Old route info gets overwritten on every POST to /routing-table

sudomesh / monitor

a way to monitor health of (people's open) network

GNU General Public License v3.0

5 stars 7 forks source link

Old route info gets overwritten on every POST to /routing-table #11

Closed bennlich closed 6 years ago

bennlich commented 6 years ago

So if a home node goes offline, it disappears from the monitor on the next update (as opposed to lingering around with an old timestamp).

Need to change the way nodes are stored so they persist in the DB for some amount of time.

jhpoelen commented 6 years ago

As far as I know, memcache does not support querying keys, however I believe that redis does. Also, it looks like heroku has a redis add on (https://elements.heroku.com/addons/heroku-redis). Also, redis supports TTL, a feature that we currently rely on to detect an inactive gateway. One idea would be to switch from memcached to redis and store individual route info with some prefixed keys with no or long expiry. Alternatively, one could merge the old and new value of the existing value in the nodes memcached key . . . but that sounds kinda messy.

Curious to hear thoughts on this.

eenblam commented 6 years ago

Would it make more sense to just switch to a SQL datastore? It seems like we're trying store (and more importantly query) more complex data, and if we're going to refactor for SQL at some point we might as well do it early.

jhpoelen commented 6 years ago

Seems a bit heavy handed to me: creating/maintaining schemas etc. Besides, redis is a persistent data store with queries also.

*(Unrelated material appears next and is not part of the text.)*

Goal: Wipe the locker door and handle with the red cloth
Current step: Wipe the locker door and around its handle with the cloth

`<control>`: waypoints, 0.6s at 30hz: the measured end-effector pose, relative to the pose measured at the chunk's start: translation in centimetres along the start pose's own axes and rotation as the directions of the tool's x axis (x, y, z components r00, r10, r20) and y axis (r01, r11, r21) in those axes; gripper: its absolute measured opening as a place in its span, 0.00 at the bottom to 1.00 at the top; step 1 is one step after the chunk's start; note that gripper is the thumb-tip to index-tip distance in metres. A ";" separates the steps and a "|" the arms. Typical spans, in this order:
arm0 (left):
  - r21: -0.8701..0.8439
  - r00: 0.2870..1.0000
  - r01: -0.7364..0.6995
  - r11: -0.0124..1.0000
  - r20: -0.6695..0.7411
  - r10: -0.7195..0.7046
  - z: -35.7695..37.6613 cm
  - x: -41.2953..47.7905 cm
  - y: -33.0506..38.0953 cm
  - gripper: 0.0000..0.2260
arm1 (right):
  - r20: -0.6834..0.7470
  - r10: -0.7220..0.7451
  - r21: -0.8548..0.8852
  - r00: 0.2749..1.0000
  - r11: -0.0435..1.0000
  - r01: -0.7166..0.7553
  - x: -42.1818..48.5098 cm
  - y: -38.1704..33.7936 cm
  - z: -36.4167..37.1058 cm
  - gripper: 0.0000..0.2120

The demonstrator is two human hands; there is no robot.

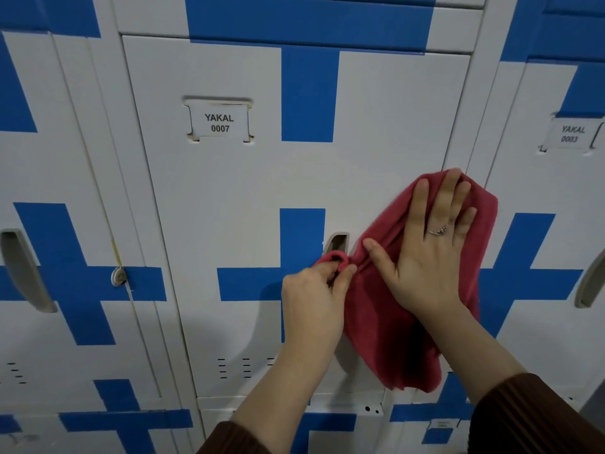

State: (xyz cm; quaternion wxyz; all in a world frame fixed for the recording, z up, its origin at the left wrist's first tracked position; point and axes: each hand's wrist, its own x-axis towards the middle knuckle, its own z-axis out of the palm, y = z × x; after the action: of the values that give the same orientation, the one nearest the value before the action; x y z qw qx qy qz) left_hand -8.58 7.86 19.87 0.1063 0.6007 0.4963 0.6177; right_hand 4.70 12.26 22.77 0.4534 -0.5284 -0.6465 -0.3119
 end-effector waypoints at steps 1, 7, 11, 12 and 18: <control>0.001 1.000 0.007 1.000 0.011 -0.007 -0.1 0.0 0.0 0.12 | 0.013 -0.003 -0.013 1.000 1.000 0.003 -0.1 0.0 0.0 0.42; -0.010 0.993 -0.084 0.996 -0.079 0.083 0.0 1.8 1.6 0.12 | 0.028 -0.013 -0.042 1.000 0.999 0.014 -0.1 0.0 0.0 0.40; 0.015 0.998 -0.046 0.999 -0.045 0.047 0.0 0.6 0.6 0.13 | 0.020 -0.006 -0.044 1.000 0.999 0.006 -0.2 0.1 0.2 0.41; 0.027 0.999 -0.036 0.999 -0.025 0.037 0.0 0.2 0.2 0.14 | 0.020 -0.006 -0.045 1.000 0.999 0.007 -0.2 0.1 0.2 0.41; 0.054 0.998 -0.061 0.997 -0.004 0.062 -0.4 1.3 1.1 0.11 | 0.018 -0.003 -0.027 1.000 1.000 0.004 -0.2 0.0 0.2 0.42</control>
State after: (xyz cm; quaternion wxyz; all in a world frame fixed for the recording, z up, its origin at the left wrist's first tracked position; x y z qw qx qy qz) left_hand -8.72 8.06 21.57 0.0697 0.6164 0.4943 0.6090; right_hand 4.66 12.31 22.49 0.4398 -0.5362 -0.6473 -0.3164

And as far as complexities go - I'd say, only introduce when we need to in order to avoid premature optimization. I am sure that others have some opinions about this too. . .

eenblam commented 6 years ago

We do have to pay for persistence with heroku-redis.

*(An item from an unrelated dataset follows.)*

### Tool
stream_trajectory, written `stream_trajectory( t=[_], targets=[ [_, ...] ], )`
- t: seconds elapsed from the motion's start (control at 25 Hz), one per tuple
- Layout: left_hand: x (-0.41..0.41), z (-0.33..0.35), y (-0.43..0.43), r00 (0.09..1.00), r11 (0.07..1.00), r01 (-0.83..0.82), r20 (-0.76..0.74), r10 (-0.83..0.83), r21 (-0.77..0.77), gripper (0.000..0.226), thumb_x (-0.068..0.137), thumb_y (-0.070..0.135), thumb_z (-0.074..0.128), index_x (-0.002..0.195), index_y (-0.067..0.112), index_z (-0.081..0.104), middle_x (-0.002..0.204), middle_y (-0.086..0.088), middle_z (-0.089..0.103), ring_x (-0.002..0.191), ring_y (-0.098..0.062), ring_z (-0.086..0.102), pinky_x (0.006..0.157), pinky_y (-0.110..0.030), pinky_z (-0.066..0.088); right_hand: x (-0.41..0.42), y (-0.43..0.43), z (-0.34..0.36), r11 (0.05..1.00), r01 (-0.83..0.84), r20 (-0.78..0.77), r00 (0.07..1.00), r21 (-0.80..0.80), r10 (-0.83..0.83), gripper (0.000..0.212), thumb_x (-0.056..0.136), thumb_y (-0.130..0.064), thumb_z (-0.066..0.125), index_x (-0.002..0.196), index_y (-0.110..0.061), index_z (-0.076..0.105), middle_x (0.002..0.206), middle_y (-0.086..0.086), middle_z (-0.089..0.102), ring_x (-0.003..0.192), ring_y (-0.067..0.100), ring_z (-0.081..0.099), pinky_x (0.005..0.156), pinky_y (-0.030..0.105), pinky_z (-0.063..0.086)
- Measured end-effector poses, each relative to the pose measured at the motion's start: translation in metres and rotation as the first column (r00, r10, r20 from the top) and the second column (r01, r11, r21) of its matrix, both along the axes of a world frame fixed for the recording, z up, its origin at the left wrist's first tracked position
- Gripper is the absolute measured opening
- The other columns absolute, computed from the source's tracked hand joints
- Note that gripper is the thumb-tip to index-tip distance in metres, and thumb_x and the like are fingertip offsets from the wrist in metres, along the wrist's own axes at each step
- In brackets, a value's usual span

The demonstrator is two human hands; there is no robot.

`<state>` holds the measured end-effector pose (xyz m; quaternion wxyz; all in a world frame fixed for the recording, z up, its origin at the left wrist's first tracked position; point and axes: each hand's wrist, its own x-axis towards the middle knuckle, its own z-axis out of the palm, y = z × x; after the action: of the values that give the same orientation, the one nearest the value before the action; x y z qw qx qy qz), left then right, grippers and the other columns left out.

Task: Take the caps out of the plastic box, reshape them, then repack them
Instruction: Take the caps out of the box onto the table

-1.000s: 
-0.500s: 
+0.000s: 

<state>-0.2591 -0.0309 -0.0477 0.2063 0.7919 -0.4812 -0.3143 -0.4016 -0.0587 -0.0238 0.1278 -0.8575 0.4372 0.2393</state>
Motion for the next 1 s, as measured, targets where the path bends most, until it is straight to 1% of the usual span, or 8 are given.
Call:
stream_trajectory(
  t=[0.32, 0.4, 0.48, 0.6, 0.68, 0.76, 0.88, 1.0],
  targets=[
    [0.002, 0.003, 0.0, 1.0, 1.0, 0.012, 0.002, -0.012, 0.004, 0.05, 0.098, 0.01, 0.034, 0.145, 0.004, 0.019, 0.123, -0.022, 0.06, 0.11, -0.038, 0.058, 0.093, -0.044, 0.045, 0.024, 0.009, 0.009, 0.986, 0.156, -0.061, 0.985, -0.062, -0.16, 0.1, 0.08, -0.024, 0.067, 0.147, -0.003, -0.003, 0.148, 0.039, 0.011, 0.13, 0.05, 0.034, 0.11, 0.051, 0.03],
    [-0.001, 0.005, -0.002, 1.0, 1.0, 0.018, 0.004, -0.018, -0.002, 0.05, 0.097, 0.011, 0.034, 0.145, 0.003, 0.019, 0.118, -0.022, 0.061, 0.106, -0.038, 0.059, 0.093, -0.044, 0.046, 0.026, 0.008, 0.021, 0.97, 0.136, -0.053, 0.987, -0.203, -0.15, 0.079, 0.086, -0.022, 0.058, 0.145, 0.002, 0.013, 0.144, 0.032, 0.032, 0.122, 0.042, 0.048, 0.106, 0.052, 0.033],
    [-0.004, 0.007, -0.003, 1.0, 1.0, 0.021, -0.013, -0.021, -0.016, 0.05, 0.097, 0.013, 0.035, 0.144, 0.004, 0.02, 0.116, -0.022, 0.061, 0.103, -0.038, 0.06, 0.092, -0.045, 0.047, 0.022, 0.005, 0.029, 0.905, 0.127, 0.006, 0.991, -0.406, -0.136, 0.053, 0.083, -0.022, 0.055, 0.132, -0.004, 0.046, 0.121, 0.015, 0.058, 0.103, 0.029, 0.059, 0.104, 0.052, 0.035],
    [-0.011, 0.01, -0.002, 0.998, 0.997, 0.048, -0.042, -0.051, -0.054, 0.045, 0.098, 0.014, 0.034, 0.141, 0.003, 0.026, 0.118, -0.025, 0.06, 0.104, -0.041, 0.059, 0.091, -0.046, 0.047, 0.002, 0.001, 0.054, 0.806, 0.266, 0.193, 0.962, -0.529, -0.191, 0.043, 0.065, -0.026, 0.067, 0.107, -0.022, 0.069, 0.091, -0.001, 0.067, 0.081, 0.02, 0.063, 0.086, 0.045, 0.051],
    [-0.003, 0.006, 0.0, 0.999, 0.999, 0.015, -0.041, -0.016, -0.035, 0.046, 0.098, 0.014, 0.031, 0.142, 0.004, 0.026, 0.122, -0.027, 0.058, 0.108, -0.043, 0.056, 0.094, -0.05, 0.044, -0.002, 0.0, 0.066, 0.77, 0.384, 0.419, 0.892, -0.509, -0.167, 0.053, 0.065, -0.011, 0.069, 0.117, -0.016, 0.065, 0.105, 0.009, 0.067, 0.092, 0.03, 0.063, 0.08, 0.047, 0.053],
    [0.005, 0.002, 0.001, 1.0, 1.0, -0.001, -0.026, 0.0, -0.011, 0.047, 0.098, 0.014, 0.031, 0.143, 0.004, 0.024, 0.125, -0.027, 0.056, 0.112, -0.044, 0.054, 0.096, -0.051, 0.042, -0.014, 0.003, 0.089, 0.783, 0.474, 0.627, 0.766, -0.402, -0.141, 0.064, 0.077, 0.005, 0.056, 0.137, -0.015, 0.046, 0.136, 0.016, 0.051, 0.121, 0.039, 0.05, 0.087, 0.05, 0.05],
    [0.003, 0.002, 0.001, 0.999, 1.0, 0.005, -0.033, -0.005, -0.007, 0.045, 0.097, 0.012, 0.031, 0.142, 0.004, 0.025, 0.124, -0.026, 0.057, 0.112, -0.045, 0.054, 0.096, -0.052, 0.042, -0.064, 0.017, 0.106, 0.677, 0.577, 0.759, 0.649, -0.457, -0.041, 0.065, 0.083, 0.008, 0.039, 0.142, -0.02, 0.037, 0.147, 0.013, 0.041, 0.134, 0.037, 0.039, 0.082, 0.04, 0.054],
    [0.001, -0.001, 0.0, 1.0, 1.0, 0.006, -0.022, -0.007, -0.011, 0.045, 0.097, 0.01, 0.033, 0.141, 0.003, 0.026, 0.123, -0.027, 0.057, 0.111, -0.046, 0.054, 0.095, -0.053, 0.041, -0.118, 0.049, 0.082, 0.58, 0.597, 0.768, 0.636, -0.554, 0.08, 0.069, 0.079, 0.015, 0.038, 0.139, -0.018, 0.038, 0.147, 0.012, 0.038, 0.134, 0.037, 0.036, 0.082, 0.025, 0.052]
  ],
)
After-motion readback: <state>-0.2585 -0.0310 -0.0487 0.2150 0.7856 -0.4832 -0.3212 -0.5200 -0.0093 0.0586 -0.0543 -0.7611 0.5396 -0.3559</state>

This isn't a blocker, and we'll inevitably need to start spending a bit more on our infrastructure anyway.

jhpoelen commented 6 years ago

Nice catch! I assumed that the free tier had some persistence. Hmm. I'd prefer to avoid maintenance (e.g., install / update / migrate schema's) and get something that is pretty easy to test and deploy. Perhaps just run monitor/redis on existing droplet instead?

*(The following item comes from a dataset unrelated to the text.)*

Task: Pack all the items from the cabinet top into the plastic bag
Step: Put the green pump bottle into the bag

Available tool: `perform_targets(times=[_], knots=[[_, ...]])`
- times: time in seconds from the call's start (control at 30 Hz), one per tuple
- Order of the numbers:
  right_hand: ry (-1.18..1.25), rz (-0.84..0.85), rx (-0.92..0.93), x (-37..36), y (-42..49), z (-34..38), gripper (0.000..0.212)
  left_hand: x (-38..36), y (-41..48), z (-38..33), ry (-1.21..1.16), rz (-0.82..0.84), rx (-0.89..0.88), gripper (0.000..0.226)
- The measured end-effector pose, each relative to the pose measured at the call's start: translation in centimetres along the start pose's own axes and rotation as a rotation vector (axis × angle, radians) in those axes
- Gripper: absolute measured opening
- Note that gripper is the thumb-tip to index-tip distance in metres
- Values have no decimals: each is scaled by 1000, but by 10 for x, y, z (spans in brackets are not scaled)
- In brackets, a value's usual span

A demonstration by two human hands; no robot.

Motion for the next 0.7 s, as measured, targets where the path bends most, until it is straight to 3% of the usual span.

bennlich commented 6 years ago

Ya I'm all for avoiding schemas, especially for stuff that's probably gonna change shape a bunch.

But I think we can keep using memcache, no? Why do we need to do any querying? Can key on (destIP, gatewayIP).

eenblam commented 6 years ago

My thought is that we might also want more persistence in general in order to look at our data longitudinally, instead of just seeing the current state of things. It would be cool to see network health change over time, and it would be helpful to have better data on what failed, when, and what else was happening at that time. SQL seems like the right fit there, and it would solve this problem, but you're right that we can solve the problem without.

I'm not attached to Memcache or Redis in particular, so I'm fine with this getting wrapped up with either.

eenblam commented 6 years ago

But I think we can keep using memcache, no? Why do we need to do any querying? Can key on (destIP, gatewayIP).

The solution to the above problem is, "Create a separate entry for each log, instead of caching the whole table, and update individual records selectively instead of replacing the whole table" correct?

But, in addition to that, I'm thinking in terms of "monitoring over time" and providing an interface to data about the mesh.

Maybe it makes more sense for this particular service to act as an uptime monitor only, and separate those concerns?

bennlich commented 6 years ago

Extending this thing to monitor over time makes sense to me.

eenblam commented 6 years ago

@bennlich but you're right that for this particular case we can just alter the key to be more selective

eenblam commented 6 years ago

@bennlich After recent changes:

When receiving a routing table update from an exit node with IP X, we add the whole table under the key node-${X}. When retrieving the table, we just iterate over all exit node IPs and retrieve node-${IP} for each. This is easy for now, because the exit node IPs are currently available to the application and, for the time being, fixed.

It would be easy to store individual rows as node-${exitIP}-${route}, but what would retrieval look like?

We could still switch heroku-redis to get querying without making the jump to paying for a higher tier to get persistence, or we could switch to Mongo or whatever. I'm excited about whatever keeps things simplest for the time being.